L'immagine proveniva dalle telecamere di sorveglianza della metropolitana di San Pietroburgo. La linea blu collega il nord al sud della città, fino all'aeroporto, quindi si tratta di un tragitto molto battuto, sia da locali che da turisti. "Penso che parlare di un possibile coinvolgimento di Maksim Arishev nell'attacco di San Pietroburgo sia prematuro". Una nota dell'agenzia Tass riportata dalla Reuters parla di "dieci morti". E' stata una bomba a fare strage dentro un vagone della metro, intorno all'ora di pranzo. Anche questa, come quella esplosa sul vagone, era formata da esplosivo a cui erano stati aggiunti pezzi di ferro ed altri oggetti metallici, per renderla più letale.

L'attacco colpisce il cuore turistico, commerciale e urbanistico della seconda città della Russia.

Ha un nome e un volto il presunto attentatore che ieri ha seminato morte e distruzione nella metropolitana di San Pietroburgo. Un ordigno inesploso è, trovato nella stazione metro di Ploshchad Vosstaniya sempre a San Pietroburgo, è stato disinnescato, questo il comunicato del Comitato antiterrorismo: "In seguito alle misure prese dalle forze dell'ordine alla stazione Ploshchad Vosstaniya è stato trovato e tempestivamente disinnescato un ordigno artigianale". Occorrono ore per disinnescarlo. Via via emergono altri dettagli sulle vittime, diffusi dal ministero della Salute russo: delle 10 vittime, sette sono decedute nella metro, una mentre veniva soccorsa e due in ospedale, per le ferite riportate. I feriti sono stati colpiti, secondo i media, dagli oggetti contundenti presumibilmente contenuti nell'ordigno esploso. Lo afferma Rossyia 24.

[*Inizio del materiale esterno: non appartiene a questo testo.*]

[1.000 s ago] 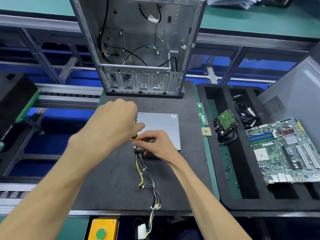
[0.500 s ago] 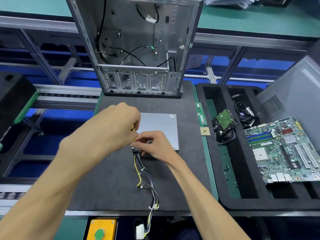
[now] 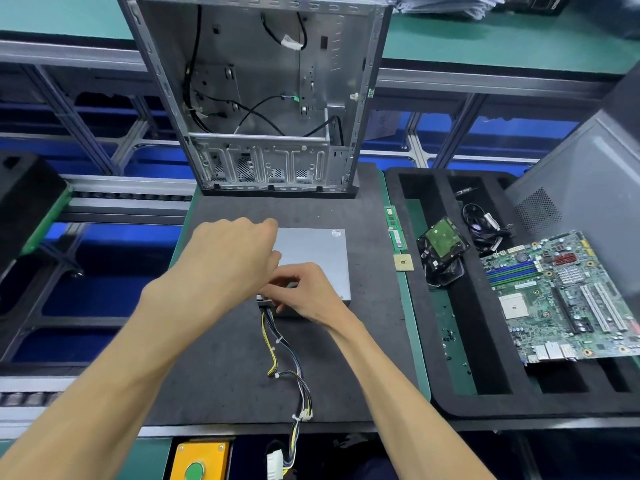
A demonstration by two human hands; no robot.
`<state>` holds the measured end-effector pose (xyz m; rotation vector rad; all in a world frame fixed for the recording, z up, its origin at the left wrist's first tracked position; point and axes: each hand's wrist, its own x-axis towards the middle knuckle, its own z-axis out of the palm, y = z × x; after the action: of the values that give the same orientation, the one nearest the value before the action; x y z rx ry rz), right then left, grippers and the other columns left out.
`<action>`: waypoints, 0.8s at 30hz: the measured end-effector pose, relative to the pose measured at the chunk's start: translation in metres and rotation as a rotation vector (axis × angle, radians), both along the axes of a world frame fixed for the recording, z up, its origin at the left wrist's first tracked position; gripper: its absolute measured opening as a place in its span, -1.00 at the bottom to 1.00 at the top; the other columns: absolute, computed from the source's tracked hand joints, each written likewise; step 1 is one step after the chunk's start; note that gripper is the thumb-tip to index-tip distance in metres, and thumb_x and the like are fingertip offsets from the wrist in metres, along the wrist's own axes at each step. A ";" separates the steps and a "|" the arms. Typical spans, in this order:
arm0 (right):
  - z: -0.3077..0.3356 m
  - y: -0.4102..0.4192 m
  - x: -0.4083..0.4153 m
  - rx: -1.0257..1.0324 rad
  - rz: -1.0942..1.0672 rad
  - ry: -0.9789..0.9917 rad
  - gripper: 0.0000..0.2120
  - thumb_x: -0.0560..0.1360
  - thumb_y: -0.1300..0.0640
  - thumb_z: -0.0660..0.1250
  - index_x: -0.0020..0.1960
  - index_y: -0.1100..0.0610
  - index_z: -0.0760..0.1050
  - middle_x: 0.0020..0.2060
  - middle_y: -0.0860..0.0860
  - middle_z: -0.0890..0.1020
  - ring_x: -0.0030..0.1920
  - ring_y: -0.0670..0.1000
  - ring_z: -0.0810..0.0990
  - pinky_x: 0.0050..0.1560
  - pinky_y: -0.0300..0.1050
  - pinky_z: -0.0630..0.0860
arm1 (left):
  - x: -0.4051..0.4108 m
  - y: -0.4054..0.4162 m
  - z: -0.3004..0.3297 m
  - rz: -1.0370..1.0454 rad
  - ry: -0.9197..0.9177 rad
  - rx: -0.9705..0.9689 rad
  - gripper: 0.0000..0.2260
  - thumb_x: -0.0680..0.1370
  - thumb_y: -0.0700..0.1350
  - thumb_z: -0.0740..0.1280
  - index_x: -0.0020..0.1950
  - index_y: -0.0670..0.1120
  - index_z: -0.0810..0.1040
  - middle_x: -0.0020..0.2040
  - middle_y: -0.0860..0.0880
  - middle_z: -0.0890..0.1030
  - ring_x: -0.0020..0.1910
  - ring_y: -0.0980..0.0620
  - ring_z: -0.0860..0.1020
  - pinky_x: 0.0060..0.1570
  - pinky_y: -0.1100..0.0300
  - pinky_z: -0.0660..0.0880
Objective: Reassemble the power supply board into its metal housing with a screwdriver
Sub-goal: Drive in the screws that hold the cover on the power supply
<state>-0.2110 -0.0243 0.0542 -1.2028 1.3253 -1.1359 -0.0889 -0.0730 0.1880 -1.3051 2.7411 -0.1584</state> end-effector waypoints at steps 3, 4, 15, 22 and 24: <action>0.002 -0.002 0.000 -0.029 -0.018 -0.029 -0.99 0.38 -0.03 0.50 -0.21 -0.12 0.70 -0.41 -0.15 0.62 -0.38 -0.08 0.53 -0.31 -0.15 0.60 | 0.001 -0.005 0.002 -0.095 0.088 0.249 -0.94 0.61 -0.11 0.20 -0.03 0.00 0.33 -0.06 0.01 0.47 -0.09 -0.10 0.49 -0.14 0.04 0.38; 0.002 -0.002 -0.001 -0.031 -0.023 -0.036 -0.99 0.36 -0.06 0.49 -0.24 -0.16 0.69 -0.42 -0.14 0.61 -0.38 -0.07 0.53 -0.30 -0.14 0.61 | 0.001 -0.005 0.003 -0.141 0.072 0.291 -0.93 0.61 -0.14 0.21 -0.01 0.01 0.33 -0.02 0.02 0.43 -0.04 -0.08 0.48 -0.11 0.07 0.36; -0.002 -0.004 -0.003 -0.043 -0.019 -0.055 -0.88 0.49 0.16 0.53 -0.10 -0.07 0.73 -0.29 -0.12 0.69 -0.32 -0.08 0.56 -0.32 -0.16 0.59 | 0.007 -0.004 0.018 -0.041 -0.008 0.300 -0.90 0.61 -0.07 0.25 0.12 0.05 0.46 0.07 0.01 0.49 0.06 -0.08 0.53 0.04 0.00 0.49; -0.003 -0.004 0.000 -0.028 -0.026 -0.050 -0.89 0.49 0.18 0.54 -0.08 -0.04 0.74 -0.27 -0.08 0.71 -0.31 -0.08 0.55 -0.32 -0.18 0.59 | 0.012 -0.003 0.015 0.072 0.034 0.142 -0.84 0.63 0.02 0.23 0.00 -0.04 0.52 -0.08 -0.05 0.56 -0.06 -0.16 0.55 -0.08 0.03 0.50; -0.003 -0.005 0.000 -0.025 -0.029 -0.062 -0.89 0.50 0.21 0.53 -0.06 0.01 0.74 -0.26 -0.09 0.71 -0.30 -0.07 0.56 -0.34 -0.18 0.59 | 0.015 -0.007 0.016 -0.013 0.008 0.223 -0.89 0.60 -0.15 0.25 0.01 -0.04 0.58 0.04 -0.01 0.54 0.00 -0.08 0.52 0.00 0.06 0.48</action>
<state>-0.2113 -0.0288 0.0513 -1.1608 1.2885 -1.2041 -0.0742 -0.0798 0.2044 -1.2308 2.6799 0.1471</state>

Su delle pubblicate sui social si vede un della verso sventrato dall'detonazione e corpi sulla riva.

Il presidente è stato informato dai servizi di sicurezza sui fatti di San Pietroburgo.

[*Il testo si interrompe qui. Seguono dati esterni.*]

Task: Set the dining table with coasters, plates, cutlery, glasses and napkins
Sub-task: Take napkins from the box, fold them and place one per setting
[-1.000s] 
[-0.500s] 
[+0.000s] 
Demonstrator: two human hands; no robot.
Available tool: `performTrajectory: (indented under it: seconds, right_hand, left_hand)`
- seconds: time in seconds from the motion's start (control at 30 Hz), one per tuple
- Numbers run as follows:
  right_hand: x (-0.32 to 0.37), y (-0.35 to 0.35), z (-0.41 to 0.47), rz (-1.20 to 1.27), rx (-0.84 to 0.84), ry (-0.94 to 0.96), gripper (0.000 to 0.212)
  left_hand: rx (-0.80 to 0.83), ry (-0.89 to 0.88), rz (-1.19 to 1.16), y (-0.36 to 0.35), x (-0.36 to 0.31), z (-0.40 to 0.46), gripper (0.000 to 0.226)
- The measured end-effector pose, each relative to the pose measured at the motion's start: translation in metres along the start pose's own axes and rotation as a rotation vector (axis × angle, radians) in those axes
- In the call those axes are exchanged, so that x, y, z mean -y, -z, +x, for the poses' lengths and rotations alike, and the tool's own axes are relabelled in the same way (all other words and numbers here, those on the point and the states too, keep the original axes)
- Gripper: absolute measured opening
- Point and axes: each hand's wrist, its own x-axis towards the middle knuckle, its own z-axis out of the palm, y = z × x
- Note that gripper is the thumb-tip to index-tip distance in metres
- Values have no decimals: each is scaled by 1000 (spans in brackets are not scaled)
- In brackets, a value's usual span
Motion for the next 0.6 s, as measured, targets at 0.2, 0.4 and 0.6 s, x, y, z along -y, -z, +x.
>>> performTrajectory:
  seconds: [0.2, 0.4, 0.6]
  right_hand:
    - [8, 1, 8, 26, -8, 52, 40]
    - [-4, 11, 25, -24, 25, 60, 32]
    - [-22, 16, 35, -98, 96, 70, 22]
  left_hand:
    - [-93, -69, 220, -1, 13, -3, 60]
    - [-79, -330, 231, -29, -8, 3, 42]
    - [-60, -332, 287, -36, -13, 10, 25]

In assenza di rivendicazioni la matrice cecena o caucasica è quella più immediata per la lunga serie di attacchi e attentati verificatisi in Russia negli ultimi 20 anni che hanno visto protagonisti miliziani e terroristi di quelle regioni, ma attualmente sono davvero molti i gruppi jihadisti ad avere conti in sospeso con Mosca. E questa coincidenza "è un chiaro segnale che nel mirino ci fosse la leadership russa". Lo riportano i media.

I servizi di sicurezza del Kirghizistan hanno rivelato l'identità di quello che potrebbe essere stato il kamikaze che si è fatto esplodere nel tunnel della metropolitana di San Pietroburgo.